## [Task objective]
Please list all lines of the material below in which the string "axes" occurs.

## [Provided data]
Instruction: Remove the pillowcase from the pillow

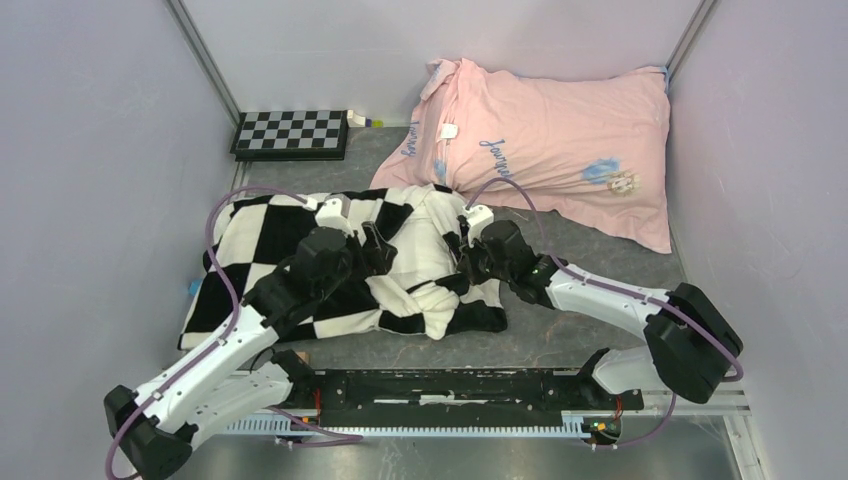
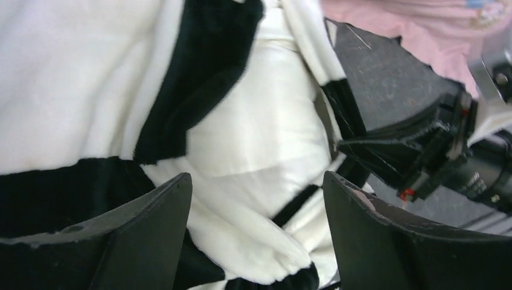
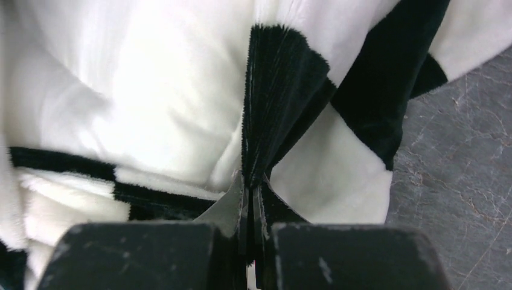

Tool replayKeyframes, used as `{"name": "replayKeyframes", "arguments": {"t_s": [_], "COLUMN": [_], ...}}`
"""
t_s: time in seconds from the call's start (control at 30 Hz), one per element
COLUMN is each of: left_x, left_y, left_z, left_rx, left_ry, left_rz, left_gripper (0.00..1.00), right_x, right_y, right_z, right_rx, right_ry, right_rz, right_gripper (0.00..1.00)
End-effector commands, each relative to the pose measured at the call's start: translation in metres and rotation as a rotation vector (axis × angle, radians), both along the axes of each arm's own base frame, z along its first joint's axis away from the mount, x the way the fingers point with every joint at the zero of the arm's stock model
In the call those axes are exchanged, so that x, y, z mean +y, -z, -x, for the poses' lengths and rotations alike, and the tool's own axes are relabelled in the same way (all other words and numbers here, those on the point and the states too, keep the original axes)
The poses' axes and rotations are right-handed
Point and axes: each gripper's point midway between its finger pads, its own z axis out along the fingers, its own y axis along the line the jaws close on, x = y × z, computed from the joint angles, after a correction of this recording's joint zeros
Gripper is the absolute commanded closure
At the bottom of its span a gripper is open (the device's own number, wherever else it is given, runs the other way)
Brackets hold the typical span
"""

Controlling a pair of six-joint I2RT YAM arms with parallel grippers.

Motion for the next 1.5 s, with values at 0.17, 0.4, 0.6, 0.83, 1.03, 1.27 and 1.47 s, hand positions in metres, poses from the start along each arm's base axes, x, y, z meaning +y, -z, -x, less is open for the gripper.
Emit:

## [Result]
End-effector commands, each relative to the pose measured at the call's start: translation in metres and rotation as a rotation vector (axis × angle, radians), both along the axes of each arm's own base frame, z along its first joint's axis away from the mount, x the way the fingers point with every joint at the zero of the arm's stock model
In the call those axes are exchanged, so that x, y, z mean +y, -z, -x, for the poses' lengths and rotations alike, and the tool's own axes are relabelled in the same way (all other words and numbers here, those on the point and the states too, keep the original axes)
The poses' axes and rotations are right-handed
Point and axes: each gripper's point midway between its finger pads, its own z axis out along the fingers, its own y axis along the line the jaws close on, x = y × z, computed from the joint angles, after a correction of this recording's joint zeros
Motion for the next 1.5 s, with values at 0.17, 0.4, 0.6, 0.83, 1.03, 1.27 and 1.47 s, hand positions in metres, poses from the start along each arm's base axes, x, y, z meaning +y, -z, -x, less is open for the gripper.

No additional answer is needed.